JPB Système Witnesses Significant Lead Time Reduction and Weight Saving Benefits From Continued Trials of Additive Manufacturing
JPB Système, the leading manufacturer of efficiency-enhancing technology solutions for aerospace, aeronautic and other industries, has reported extremely positive results from its continued research into the benefits and application possibilities of additive manufacturing (AM) technology.
In some trials, this has seen the France-based business cut overall lead times by 80% on some parts, and crucially, secure weight-savings of 30% - a fundamental objective for aerospace customers.
The company – which serves the likes of Safran, Pratt & Whitney, GE and Rolls-Royce – has been trialling industrial-grade metal binder jetting (MBJ) AM technology for several months as part of its ongoing objective to ensure greater efficiency and agility across its production operations.

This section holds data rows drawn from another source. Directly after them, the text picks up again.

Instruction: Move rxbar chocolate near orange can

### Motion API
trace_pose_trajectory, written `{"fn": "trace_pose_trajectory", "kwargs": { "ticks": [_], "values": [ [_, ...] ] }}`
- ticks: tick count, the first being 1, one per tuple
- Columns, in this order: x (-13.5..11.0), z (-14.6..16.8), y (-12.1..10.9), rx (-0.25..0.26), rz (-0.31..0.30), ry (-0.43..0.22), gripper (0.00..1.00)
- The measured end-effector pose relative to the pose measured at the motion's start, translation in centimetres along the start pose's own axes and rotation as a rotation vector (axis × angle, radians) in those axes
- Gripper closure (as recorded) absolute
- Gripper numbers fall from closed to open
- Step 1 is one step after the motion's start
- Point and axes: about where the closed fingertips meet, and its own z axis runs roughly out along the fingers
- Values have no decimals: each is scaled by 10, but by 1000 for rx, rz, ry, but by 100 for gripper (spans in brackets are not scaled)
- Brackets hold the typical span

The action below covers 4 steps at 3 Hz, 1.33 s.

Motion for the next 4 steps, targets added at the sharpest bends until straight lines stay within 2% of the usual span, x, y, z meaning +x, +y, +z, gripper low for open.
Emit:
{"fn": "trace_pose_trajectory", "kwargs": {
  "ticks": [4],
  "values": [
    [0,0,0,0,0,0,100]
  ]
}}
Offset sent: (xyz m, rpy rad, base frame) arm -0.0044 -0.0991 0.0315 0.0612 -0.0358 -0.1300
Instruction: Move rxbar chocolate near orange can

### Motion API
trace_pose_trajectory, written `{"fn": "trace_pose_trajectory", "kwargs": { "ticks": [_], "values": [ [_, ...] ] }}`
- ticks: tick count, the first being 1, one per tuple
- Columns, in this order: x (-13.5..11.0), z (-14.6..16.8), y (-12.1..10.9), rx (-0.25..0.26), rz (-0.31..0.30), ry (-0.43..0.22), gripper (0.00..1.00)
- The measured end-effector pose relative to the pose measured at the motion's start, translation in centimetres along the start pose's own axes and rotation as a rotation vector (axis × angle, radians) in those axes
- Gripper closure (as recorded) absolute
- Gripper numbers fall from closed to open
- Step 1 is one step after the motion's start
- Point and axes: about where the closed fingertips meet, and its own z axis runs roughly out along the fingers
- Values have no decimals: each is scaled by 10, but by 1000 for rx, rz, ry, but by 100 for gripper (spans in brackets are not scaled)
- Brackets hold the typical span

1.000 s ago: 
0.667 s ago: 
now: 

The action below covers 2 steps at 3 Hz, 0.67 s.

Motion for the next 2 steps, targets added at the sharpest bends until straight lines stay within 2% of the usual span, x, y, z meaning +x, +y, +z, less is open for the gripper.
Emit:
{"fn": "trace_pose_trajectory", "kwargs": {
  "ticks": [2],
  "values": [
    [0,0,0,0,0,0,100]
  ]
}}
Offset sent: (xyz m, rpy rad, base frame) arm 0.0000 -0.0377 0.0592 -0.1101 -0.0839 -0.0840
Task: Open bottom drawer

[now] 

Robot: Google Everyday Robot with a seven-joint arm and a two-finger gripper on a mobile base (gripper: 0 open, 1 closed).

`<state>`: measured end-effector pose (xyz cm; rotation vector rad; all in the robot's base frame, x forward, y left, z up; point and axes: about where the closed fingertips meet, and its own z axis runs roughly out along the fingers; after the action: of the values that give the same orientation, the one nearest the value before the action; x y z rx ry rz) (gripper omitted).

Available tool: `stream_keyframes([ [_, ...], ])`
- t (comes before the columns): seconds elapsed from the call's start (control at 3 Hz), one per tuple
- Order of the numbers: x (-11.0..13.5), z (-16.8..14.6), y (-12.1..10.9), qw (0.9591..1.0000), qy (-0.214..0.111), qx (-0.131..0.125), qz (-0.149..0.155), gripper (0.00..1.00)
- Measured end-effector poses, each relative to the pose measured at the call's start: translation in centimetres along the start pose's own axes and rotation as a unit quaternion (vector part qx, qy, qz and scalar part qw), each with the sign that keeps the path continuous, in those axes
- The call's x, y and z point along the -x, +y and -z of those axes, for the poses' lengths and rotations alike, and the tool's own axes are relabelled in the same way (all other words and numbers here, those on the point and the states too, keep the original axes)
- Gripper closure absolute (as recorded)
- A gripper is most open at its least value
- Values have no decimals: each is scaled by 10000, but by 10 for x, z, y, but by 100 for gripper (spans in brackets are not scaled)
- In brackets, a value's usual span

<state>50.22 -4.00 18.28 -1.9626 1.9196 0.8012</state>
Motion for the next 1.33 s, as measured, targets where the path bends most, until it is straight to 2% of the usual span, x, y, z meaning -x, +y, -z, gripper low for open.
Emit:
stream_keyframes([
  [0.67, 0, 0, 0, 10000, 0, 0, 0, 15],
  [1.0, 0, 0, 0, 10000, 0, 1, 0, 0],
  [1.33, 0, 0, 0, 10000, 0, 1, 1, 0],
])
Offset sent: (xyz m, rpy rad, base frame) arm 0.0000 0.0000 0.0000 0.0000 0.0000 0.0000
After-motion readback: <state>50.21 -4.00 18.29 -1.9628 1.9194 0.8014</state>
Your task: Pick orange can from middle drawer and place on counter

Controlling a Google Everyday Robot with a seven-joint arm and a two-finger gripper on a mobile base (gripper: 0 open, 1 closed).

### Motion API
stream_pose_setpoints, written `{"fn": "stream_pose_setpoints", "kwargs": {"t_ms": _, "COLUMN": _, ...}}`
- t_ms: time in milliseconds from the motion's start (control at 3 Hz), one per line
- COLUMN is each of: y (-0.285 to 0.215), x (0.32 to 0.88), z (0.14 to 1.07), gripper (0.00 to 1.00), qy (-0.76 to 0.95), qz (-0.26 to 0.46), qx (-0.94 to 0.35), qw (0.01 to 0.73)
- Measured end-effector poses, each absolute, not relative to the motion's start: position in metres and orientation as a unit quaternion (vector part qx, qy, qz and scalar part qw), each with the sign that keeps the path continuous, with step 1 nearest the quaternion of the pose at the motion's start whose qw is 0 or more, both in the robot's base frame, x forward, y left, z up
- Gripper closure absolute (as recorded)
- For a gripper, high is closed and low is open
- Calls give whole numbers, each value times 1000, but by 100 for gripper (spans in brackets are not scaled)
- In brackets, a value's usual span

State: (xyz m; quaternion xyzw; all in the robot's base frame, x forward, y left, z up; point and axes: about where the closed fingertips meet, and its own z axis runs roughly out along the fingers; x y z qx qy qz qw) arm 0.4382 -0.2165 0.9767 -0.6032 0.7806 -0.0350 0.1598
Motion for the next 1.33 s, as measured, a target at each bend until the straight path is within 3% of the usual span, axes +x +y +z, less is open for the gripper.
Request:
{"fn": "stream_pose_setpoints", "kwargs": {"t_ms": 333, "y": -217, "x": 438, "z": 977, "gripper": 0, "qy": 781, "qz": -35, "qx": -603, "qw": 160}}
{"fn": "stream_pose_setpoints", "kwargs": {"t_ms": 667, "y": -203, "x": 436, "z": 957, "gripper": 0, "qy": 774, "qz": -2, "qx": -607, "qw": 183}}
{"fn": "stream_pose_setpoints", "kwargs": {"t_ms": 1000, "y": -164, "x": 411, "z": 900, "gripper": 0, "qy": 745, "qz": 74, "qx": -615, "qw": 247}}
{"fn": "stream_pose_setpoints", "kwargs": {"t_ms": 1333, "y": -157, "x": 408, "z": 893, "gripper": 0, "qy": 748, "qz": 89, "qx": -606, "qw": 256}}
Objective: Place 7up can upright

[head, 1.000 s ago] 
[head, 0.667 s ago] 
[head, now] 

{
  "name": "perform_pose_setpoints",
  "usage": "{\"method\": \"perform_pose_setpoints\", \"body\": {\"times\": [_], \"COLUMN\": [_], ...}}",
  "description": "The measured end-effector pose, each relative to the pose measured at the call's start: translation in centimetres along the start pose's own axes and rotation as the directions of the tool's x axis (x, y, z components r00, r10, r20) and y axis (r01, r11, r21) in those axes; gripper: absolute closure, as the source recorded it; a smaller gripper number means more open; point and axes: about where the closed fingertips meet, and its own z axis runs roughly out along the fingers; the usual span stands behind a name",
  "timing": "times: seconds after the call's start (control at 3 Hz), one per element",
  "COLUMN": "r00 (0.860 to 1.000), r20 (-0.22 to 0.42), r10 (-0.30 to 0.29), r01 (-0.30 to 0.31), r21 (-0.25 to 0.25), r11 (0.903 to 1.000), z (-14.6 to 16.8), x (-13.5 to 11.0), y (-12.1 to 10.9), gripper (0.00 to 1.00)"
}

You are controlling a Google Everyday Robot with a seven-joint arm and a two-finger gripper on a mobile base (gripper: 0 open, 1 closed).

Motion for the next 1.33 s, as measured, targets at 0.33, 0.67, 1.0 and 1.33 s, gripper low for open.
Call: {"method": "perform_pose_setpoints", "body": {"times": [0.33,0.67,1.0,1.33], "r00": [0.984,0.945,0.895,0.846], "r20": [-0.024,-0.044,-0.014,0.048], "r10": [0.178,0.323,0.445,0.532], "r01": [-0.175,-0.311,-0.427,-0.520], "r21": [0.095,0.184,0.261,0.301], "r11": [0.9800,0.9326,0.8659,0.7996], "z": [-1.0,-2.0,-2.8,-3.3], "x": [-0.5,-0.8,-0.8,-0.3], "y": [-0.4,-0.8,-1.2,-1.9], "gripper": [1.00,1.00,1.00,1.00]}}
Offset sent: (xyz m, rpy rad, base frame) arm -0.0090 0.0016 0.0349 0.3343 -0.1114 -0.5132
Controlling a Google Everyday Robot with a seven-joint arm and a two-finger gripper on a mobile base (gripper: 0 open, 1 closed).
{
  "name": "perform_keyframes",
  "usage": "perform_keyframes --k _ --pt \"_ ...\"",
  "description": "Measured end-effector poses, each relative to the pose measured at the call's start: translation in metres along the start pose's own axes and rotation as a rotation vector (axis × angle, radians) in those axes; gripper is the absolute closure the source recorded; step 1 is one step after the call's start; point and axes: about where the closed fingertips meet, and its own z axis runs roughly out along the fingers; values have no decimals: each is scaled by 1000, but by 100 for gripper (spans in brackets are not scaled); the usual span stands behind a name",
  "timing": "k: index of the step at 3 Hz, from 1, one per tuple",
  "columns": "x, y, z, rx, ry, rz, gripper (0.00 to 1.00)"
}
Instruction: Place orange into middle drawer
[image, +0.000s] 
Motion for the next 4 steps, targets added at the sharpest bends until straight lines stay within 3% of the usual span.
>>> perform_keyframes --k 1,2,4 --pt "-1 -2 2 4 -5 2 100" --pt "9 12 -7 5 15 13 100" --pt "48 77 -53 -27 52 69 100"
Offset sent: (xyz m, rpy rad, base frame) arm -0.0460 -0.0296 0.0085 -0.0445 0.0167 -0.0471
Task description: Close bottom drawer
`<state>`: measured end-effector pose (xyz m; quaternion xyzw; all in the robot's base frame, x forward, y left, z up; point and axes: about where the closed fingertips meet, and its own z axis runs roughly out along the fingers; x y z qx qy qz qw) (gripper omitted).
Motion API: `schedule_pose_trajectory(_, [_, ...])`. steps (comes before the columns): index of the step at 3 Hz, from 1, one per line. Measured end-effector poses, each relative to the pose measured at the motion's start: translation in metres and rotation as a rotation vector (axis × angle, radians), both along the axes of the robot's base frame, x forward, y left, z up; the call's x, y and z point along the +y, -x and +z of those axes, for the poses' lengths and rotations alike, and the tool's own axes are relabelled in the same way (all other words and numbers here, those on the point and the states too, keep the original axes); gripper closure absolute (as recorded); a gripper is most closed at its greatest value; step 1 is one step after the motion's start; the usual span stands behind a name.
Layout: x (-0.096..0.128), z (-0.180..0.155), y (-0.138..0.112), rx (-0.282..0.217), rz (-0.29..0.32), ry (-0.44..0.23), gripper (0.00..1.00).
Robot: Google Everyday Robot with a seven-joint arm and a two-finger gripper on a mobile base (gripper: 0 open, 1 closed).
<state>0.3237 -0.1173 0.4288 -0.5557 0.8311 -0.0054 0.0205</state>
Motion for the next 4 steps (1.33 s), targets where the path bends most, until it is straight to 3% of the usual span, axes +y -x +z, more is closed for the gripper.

The results of trials with MBJ technology to potentially produce flight-ready parts, are meeting expectations by delivering robust lighter-weight alternatives quicker, easier and more cost-effectively than traditional manufacturing methods such as machining and casting. Leveraging this AM technology, the company is also able to create highly complex products with new geometries, further streamlining production efficiencies by removing the need for assembly.
Reduced lead times accelerate time to market
“As we anticipated, our trials of MBJ technology underscore how its versatility and ability to reduce time and costs offer huge benefits for us as a company and for our customers,” explains Jocelyn Vecchio, Director of Engineering and Innovation at JPB Système.
“Such production efficiencies are evidenced if we compare the technology to the typical method of producing parts via casting in a foundry,” he adds. “As well as having limitations insofar as the geometries achievable, this involves expensive tooling that can entail long lead times of around six months – even longer if geometries change and a new mold is required. In contrast, using MBJ additive manufacturing, we could produce the same part in about four weeks; that’s a decrease in time of more than 80%, which ultimately means we speed up delivery times to customers. The flexibility of this technology also means that, it doesn’t take any longer to produce 100 different parts than it would 100 identical parts.”
Another vital attribute for JPB Système is the technology’s ability to create parts that are much lighter than metal alternatives. Via solid yet hollow bodies and tough lattice structures, test parts developed by JPB Système match the durability of traditional metal variants but use much less material. This has seen the company enjoy weight savings of 30% in some cases.
“This is an important tick-in the-box for OEM customers and those further up the supply chain who are constantly seeking to reduce the overall weight of the aircraft,” adds JPB Système Research Engineer, Benjamin Sangouard. “A lighter aircraft means less fuel, which means less cost and reduced emissions, which is of course important from a sustainability perspective.”
Continues Benjamin, “The sustainability factor is further demonstrated by the on-demand manufacturing principle of AM that enables companies like us to produce what is needed, when it is needed, rather than traditional techniques that obligate long production runs just to ensure cost-effectiveness. This would give us greater flexibility and reduce the need to store large quantities of stock.”
Additive manufacturing’s ability to create parts that match the durability of traditional metal variants, while using less material, has seen JPB enjoy up to 30% weight savings.
Improved design possibilities
JPB Système also benefits from the way in which AM allows the company to leverage greater design freedom to produce complex products much more easily. This includes the consolidation of two parts into one, or products that accommodate one element inside another – something not typically achievable with conventional manufacturing techniques.
In one example, this allowed the team to produce an assembled multi-component functional system that offers multiple advantages by incorporating three components into one. Thanks to a reduced number of parts, the supply chain is simplified and assembly time is removed. Also, from a safety aspect, the eventuality of foreign object damage to the engine, while fundamentally an unlikely eventuality, is all but eliminated.
For Jocelyn Vecchio, this ability to leverage AM to develop more advanced products with fewer parts, could also increases JPB Système’s strategic competitiveness with new patents.
“So far, our exploration into the application possibilities of MBJ have proved very successful and offer significant potential in our quest to innovate our production processes to better meet the needs of our customers,” he concludes.
JPB Système is set to open a new start-of-the art facility in Villaroche, south of Paris in 2023, which is partly government funded through an initiative designed to accelerate industry growth and help manufacturing companies. The eventual integration of additive manufacturing technology, and other disruptive innovations that enable the Industry 4.0 concept, will underpin the new facility’s automated production lines once operational.